_PROBLEM STATEMENT_
Begin with the first line of the material and write out each line exactly, ending with the line that contains "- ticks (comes". Pictures are not part of the copy.

[Start of Attachment]

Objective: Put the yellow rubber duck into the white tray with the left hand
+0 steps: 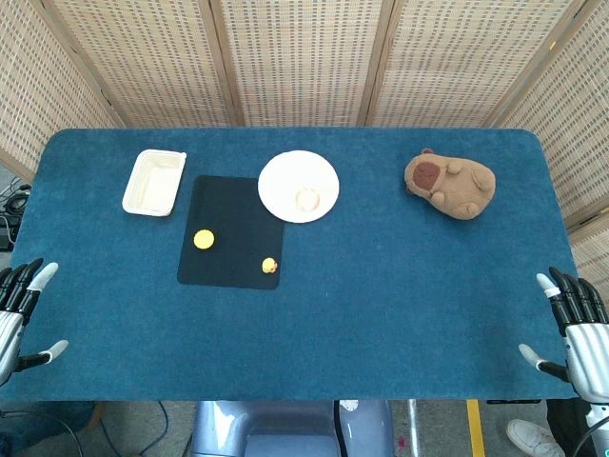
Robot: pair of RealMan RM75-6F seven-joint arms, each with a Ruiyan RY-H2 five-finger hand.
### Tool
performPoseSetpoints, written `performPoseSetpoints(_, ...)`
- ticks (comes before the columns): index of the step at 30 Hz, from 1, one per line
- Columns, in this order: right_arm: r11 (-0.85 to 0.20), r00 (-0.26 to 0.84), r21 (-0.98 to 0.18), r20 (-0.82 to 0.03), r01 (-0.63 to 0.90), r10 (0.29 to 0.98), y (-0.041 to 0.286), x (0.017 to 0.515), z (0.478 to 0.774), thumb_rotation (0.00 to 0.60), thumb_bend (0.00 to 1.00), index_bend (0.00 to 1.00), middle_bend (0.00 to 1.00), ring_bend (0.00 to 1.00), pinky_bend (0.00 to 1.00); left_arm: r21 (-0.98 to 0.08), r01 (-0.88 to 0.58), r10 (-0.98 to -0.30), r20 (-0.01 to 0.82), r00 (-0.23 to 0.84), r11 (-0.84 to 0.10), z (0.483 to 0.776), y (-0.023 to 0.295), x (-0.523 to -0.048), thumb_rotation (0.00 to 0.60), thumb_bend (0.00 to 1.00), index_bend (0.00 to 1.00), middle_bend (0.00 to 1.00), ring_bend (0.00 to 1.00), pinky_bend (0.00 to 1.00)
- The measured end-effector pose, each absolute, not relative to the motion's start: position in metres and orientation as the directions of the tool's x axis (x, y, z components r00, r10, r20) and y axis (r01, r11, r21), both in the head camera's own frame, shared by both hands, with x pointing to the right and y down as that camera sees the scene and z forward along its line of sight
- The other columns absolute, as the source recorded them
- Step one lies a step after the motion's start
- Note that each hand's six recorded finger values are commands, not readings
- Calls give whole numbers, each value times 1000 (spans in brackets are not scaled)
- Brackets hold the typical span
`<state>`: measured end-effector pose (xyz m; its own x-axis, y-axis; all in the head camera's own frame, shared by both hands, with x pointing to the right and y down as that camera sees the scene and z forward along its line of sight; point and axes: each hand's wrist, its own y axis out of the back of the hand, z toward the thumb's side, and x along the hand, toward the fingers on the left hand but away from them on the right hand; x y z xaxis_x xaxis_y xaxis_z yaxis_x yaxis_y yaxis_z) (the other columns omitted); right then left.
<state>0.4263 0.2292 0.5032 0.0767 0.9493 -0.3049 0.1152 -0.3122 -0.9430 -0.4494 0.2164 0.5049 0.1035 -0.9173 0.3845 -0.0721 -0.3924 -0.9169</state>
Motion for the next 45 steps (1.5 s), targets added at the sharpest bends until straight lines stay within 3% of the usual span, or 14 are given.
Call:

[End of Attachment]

_WRITTEN ANSWER_
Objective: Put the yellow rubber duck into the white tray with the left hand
+0 steps: 
Robot: pair of RealMan RM75-6F seven-joint arms, each with a Ruiyan RY-H2 five-finger hand.
### Tool
performPoseSetpoints, written `performPoseSetpoints(_, ...)`
- ticks (comes before the columns): index of the step at 30 Hz, from 1, one per line

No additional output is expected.